Saturday p.m., August 11, 2018
Thank you for this delightful post, Rachel. (Sorry I’m several years late reading it! 😉 )
“Maybe I could adapt this ritual for my dogs, instead of doing candle lighting, and come up with a prayer to say for them once a week.”
Actually, I’m burning a candle every Thursday evening in memory of our furbabies. It started right after we lost our last dog in February (on a Thursday evening, just before midnight). I’ve recently reinvented the ritual to include channeling positive karma to celebrate the lives of ‘all’ of our precious furbabies–which from our childhoods, number 9 dogs and 4 birds between us (my Spouse and I, that is). As of now, only one of the birds is still living–our 26-year-old White-Faced Cockatiel, ‘Petey.’
If all goes well, that will change this December when we adopt a Golden pup. I’m definitely not much of a writer, so, I’m thinking about repurposing a blog that I dropped after a couple of posts, to chronicle the pup’s passage from puppyhood to adulthood.

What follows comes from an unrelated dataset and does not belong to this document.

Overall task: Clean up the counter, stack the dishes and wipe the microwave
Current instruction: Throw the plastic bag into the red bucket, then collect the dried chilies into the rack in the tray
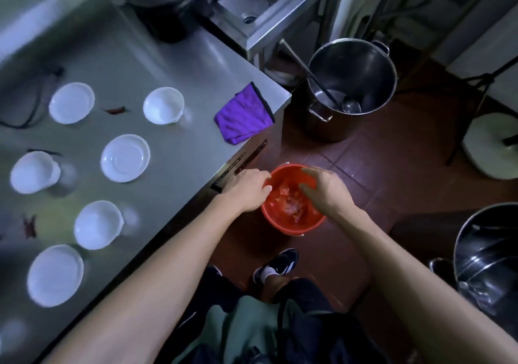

Wish me luck–I’ll need it! 😉
BTW, I very much enjoy and appreciate your work. I don’t comment, often, because I’m mostly a WP lurker. But, that may change pretty soon.
I can’t wait to read about your adventures!
I love the heart and humanity of this story. Especially the part of us that tries so hard not to burn somethings down when we want to lift it up. This story is beautiful and touches holines. Thank you for writing and sharing.